Mascarenhas hopeful in swansong of sorts

Ivo Tennant

The biggest day in the English domestic cricket calendar, as Dimitri Mascarenhas puts it, will also be his swansong. Not necessarily in all aspects of the game, but most certainly in the format in which he will always be best remembered. Hampshire's T20 captain retires at the end of the season, his future at the Ageas Bowl or elsewhere still to be resolved. He is in discussion with Rod Bransgrove, his chairman, about moving into coaching.

Echoing 007, he did emphasise that he will never say never again. Mascarenhas might just be enticed elsewhere in the world where T20 is played, which these days is just about everywhere. For the time being, he is concentrating on beating "a very strong" Surrey side and is insistent that Hampshire will not be over reliant on Michael Carberry, the man of the moment, who has scored 496 runs in the competition this season.

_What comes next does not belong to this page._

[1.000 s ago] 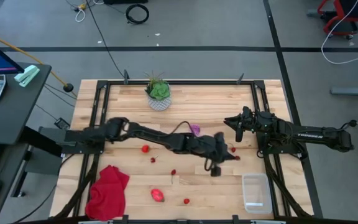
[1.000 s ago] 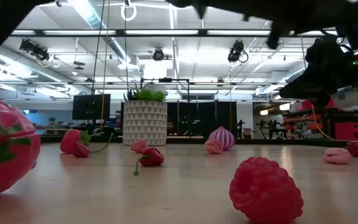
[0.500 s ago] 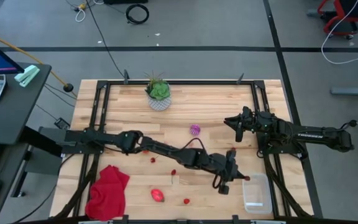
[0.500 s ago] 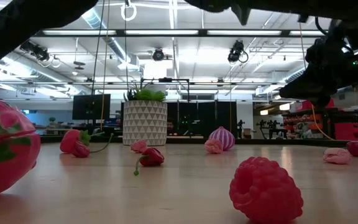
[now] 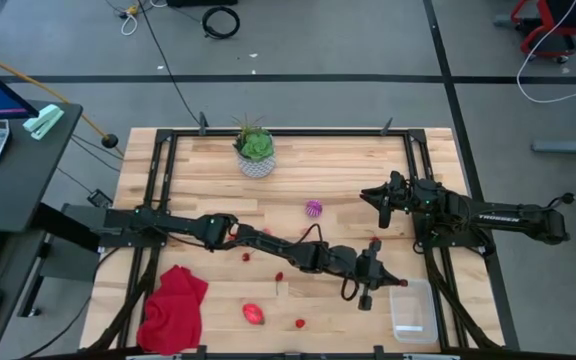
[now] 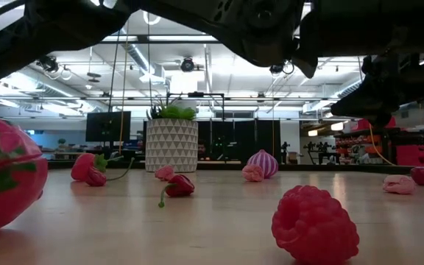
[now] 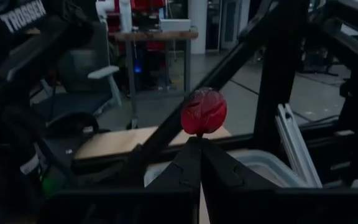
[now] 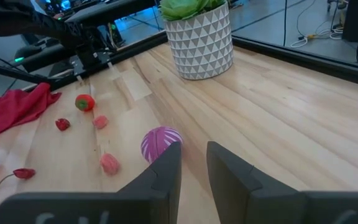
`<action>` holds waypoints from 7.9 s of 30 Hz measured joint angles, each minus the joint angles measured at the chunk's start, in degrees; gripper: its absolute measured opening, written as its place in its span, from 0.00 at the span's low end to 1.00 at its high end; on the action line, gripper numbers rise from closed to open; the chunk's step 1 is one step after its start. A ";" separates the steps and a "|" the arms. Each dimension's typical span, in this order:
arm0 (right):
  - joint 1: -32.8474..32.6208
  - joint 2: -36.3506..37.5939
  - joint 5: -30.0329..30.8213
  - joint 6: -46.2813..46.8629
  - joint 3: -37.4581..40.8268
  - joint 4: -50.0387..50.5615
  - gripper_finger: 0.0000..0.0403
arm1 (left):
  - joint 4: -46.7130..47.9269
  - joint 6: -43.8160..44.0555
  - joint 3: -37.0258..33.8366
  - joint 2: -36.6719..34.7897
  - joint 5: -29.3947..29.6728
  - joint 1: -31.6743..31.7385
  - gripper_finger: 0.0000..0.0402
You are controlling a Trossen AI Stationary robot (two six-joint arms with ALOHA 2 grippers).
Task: Pick and placing Produce into tupperware
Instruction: Put the red cherry into the transparent container
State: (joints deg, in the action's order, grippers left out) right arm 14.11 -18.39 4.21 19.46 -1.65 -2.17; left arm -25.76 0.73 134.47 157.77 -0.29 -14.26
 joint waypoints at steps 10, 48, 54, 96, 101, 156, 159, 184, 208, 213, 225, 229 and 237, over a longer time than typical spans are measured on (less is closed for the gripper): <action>0.00 0.00 0.00 -0.02 0.00 0.00 0.21 | 0.95 0.11 0.00 -0.02 -0.05 -0.44 0.02; 0.00 0.07 -21.08 2.78 -0.02 -2.56 0.21 | 24.16 2.59 -0.02 -15.25 4.68 6.14 0.00; 0.02 0.07 -23.52 4.14 -0.02 -2.17 0.21 | 33.63 -1.56 0.00 -22.74 7.19 7.28 0.00; -5.38 -1.09 -17.16 11.52 -0.02 1.08 0.21 | 96.57 73.19 -44.43 -51.88 73.87 -8.90 0.00; -5.38 -1.22 -8.47 8.28 -0.02 1.03 0.21 | 62.23 48.20 -50.78 -51.84 66.11 -6.36 0.00; -16.92 -2.68 3.20 -4.43 0.00 -11.31 0.20 | -26.07 14.49 -67.28 -38.14 21.59 10.80 0.03; -16.92 -2.93 1.15 -3.90 0.00 -11.58 0.24 | -26.07 14.44 -67.28 -38.14 21.60 10.84 0.03; -16.86 -14.06 3.26 -2.57 0.00 -31.09 0.57 | -26.27 14.85 -67.23 -38.14 17.85 10.84 0.01; -16.92 -39.42 1.29 -3.10 -14.04 -30.72 0.53 | -25.26 15.43 -67.19 -38.18 15.61 9.74 0.02; -16.96 -42.14 0.79 -4.50 -16.56 -29.87 0.51 | -24.89 15.41 -67.19 -38.18 15.92 9.18 0.01; -16.85 -36.10 1.50 -4.61 -17.77 -19.30 0.44 | -24.37 15.17 -67.19 -38.18 16.59 9.11 0.01; -16.85 -34.03 1.47 -4.63 -17.77 -16.30 0.41 | -24.45 15.15 -67.19 -38.18 16.61 9.11 0.04; -16.85 -34.22 1.84 -4.63 -17.77 -15.67 0.31 | -24.41 15.34 -67.25 -38.18 16.80 9.11 0.01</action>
State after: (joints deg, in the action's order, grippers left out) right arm -2.74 -52.61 6.05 14.83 -19.42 -17.84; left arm -50.17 16.08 67.22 119.59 16.51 -5.15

"I am glad we are playing in the second match at Edgbaston," Mascarenhas said. "It gives us time to have a look at the pitch. We are not wholly dependent on Carberry, as James Vince has been excellent in two of our matches, but he is our best player and despite being over 30, is only going to get better. They will make for a good partnership for the next three years. If I was picking the England team, Carbs would definitely be in it."

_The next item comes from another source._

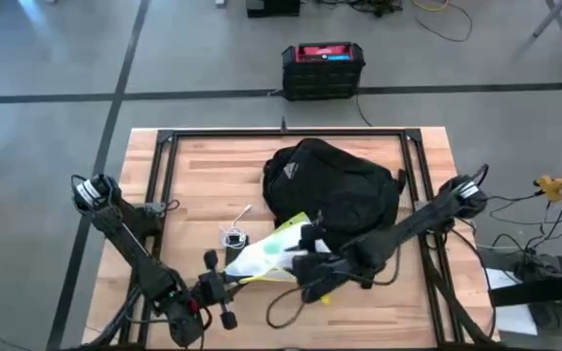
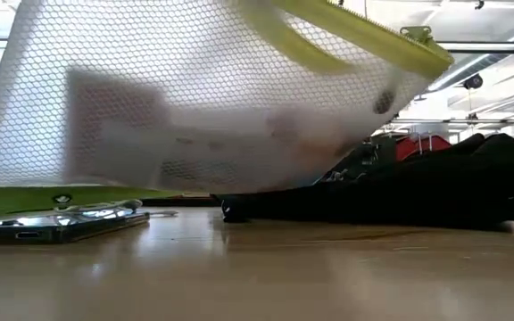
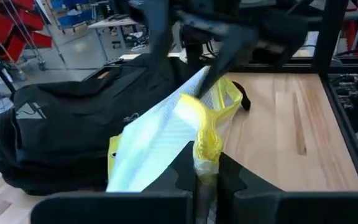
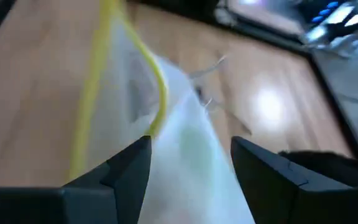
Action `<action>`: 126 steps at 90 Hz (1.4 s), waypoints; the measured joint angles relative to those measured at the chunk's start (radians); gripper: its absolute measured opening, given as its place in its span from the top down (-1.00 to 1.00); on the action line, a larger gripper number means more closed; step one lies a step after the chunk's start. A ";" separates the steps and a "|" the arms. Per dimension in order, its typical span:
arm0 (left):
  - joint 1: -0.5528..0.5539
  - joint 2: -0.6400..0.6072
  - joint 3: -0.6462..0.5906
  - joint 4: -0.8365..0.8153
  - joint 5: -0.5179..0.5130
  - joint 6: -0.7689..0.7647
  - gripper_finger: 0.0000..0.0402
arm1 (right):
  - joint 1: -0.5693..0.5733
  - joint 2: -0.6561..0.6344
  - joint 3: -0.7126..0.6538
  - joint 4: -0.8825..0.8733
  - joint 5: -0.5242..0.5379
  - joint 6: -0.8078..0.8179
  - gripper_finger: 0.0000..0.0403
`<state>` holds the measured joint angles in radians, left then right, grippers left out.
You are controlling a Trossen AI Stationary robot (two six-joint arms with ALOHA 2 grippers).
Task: Unpack backpack
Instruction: Remove the black charger adapter from the yellow green zip bag
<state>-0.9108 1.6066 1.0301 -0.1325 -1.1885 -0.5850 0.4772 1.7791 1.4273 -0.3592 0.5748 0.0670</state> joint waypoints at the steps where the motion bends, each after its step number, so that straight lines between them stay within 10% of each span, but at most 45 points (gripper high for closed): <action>1: 0.000 0.000 0.000 0.000 0.002 0.000 1.00 | -0.002 0.004 0.000 0.010 -0.004 0.001 -0.02; 17: 0.000 0.000 -0.001 0.002 0.031 -0.009 1.00 | -0.020 0.040 0.000 0.099 -0.171 0.033 0.05; 79: -0.001 0.000 -0.021 0.002 0.090 -0.011 1.00 | -0.011 0.081 -0.047 0.159 -0.114 0.221 0.02; 105: -0.002 -0.022 -0.003 -0.017 0.146 0.077 0.97 | -0.024 0.127 -0.048 0.160 -0.067 0.065 0.88; 126: -0.003 -0.138 0.105 -0.212 0.235 -0.018 0.63 | -0.030 0.101 -0.023 0.126 0.191 -0.181 0.99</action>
<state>-0.9138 1.4689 1.1351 -0.3446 -0.9538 -0.6032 0.4473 1.8797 1.4045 -0.2332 0.7658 -0.1144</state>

Mascarenhas will be 36 in October, his stubble is greying and his body is creaking. As it is, he reckons the Hampshire physio has prolonged his career by at least one season and possibly more than that. "I am going to miss T20 hugely. I love everything about it - batting, bowling and captaining these great lads. That is why I shall not turn down an offer from IPL or New Zealand or Bangladesh, where I have played before, but I haven't had one as yet."

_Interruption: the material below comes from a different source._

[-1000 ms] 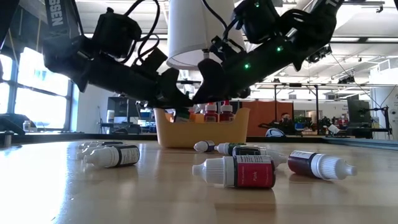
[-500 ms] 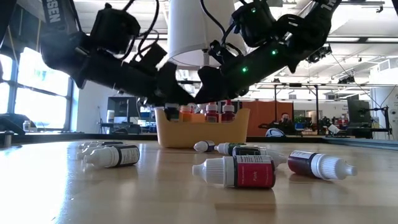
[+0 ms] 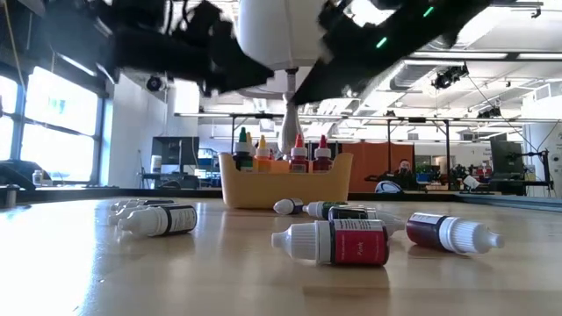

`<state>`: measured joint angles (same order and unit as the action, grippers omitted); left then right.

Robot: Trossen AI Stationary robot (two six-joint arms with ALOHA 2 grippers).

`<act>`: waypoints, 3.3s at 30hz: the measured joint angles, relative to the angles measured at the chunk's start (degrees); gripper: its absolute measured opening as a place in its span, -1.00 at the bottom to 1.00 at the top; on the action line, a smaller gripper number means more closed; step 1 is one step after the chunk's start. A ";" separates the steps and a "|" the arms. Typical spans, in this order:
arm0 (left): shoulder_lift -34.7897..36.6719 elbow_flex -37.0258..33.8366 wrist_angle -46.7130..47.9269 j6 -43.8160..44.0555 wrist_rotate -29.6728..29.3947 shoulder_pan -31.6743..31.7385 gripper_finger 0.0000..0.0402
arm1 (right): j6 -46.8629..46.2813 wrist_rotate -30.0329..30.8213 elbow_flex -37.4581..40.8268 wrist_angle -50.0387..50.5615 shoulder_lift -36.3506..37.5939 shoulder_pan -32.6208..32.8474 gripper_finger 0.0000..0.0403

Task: Pick & Place food coloring
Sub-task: Put the green food coloring bottle into the yellow bin, then put the blue food coloring bottle into the yellow bin

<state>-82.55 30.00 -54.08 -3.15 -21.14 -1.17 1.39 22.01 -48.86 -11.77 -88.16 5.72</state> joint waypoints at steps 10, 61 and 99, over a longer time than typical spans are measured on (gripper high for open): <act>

Carberry, like Mascarenhas, spoke to Shane Warne when he watched Hampshire's quarter-final victory over Lancashire last week, and they expect to meet up with him again at Edgbaston if he is commentating on Finals Day. Did their former captain impart any particular advice? "I can't give away all my secrets," Carberry said. "But he has had a massive influence on me, launching my career and giving me freedom. The fact that I'm improving is the most important thing. James Vince and I bat together nicely but an England call-up is not on my mind."

There have been other successes. Chris Wood, now very much regarded as a specialist 'death bowler' at the end of the innings, as he emphasised in Cardiff at Flt20 Finals Day last year, has only ever played in a winning side on Finals Day. "I get told in advance if I am going to bowl in the closing overs. I think if one shies away from anything in sport, one is going to be on the end of a defeat. But taking wickets at the start of an innings is just as important as not conceding runs at the end.

"Trying to be a 'death bowler' when the opening batsmen are at the wicket would not work. I would not take wickets like that. I have picked up on the grapevine that the England selectors are looking for left arm bowlers. And my batting is improving - I want to play in all our Championship matches, not just half, and so I have to work on that."